In 2015, the European Parliament passed a law to reduce single-use plastic bags. The goal is for all members to reduce plastic bag consumption to 90 bags per person by 2019 and to 40 bags per person by 2025. Some countries, like Finland and Denmark, already have the lowest bag consumption numbers in the European Union.
But how did Finns manage to almost eliminate the use of plastic bags? For starters, lightweight plastic bags have a cost, and very thin plastic bags are not even available anymore at retail outlets and other shops. Also, there is more awareness and education regarding littering and the environmental damage caused by paper bags.
In the fashion industry — a popular market for plastic bags — some new initiatives are tackling plastic bag consumption. One Bag Habit is an initiative that intends to reduce the use of bags by promoting the use of a single bag. The goal is that by 2025, the oceans will have more fish than plastic bags.

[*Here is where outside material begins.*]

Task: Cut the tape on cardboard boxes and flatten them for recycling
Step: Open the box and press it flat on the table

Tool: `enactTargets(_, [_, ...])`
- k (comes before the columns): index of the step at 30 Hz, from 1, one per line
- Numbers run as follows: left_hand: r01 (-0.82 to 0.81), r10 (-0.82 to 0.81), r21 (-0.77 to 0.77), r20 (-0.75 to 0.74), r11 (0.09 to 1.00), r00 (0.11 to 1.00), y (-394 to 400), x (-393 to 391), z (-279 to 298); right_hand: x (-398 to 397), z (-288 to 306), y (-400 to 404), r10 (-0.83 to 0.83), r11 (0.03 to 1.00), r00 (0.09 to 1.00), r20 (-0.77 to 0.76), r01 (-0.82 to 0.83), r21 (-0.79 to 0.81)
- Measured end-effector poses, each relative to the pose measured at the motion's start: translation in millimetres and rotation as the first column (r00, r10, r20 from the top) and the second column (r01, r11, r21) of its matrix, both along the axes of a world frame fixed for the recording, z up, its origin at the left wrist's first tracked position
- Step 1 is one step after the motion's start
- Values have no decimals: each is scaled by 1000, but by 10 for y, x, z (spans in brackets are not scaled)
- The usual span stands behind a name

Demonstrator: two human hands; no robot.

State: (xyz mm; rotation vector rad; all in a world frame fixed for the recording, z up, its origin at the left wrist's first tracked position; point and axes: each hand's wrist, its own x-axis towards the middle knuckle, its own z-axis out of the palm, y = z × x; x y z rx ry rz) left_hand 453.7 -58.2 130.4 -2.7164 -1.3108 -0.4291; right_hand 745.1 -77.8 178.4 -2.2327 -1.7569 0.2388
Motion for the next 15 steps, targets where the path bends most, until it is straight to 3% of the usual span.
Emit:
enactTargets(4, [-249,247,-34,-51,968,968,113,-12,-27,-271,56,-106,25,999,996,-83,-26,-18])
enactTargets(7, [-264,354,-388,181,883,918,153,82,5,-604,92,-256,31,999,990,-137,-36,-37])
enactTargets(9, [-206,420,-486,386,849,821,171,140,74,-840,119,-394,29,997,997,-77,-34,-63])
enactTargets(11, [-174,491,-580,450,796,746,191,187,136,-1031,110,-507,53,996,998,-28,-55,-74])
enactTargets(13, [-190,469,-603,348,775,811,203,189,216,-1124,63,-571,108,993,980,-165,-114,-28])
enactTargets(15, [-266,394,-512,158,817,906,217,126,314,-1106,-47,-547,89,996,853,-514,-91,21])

Big names in the fashion industry like H&M, Lindex and KappAhl are part of this project. By having different brands participate in a common initiative it is possible to have a greater impact and speed up the transition to sustainable bags. This initiative is open to all retailers and it is free. According to Esko Leppäkorpi, CEO of Fashion Commerce in Finland, the Finnish fashion industry is always looking for sustainable, alternative materials to use.
Leppäkorpi told Finland Today that “in many environmental issues, Finland shows initiative and it is natural that such an initiative generally increases consumer awareness of their own influence.” “While the goal is to reduce the consumption of disposable bags,” he said, “the materials of the bags must be made of recyclable materials and will further increase the campaign’s positive environmental impact.” It is also worth noting that campaigns like One Bag Habit donate the surplus from sales of bags to causes driving sustainable development while trying to guide consumers to use their own baskets and reduce unnecessary consumption of plastic bags.
Another recent initiative was introduced at the beginning of 2017 by K Group. They introduced Finland’s first plastic bags made out of recycled plastic household products. The aim is to introduce shoppers to a circular economy model where there is no waste production; old materials are used to create new ones.
With initiatives like these, Finns are leaving behind plastic bags and setting an example for other countries to follow. So next time you go shopping, take a look at the bag you’re holding and realize that there is a lot going on behind a single plastic bag.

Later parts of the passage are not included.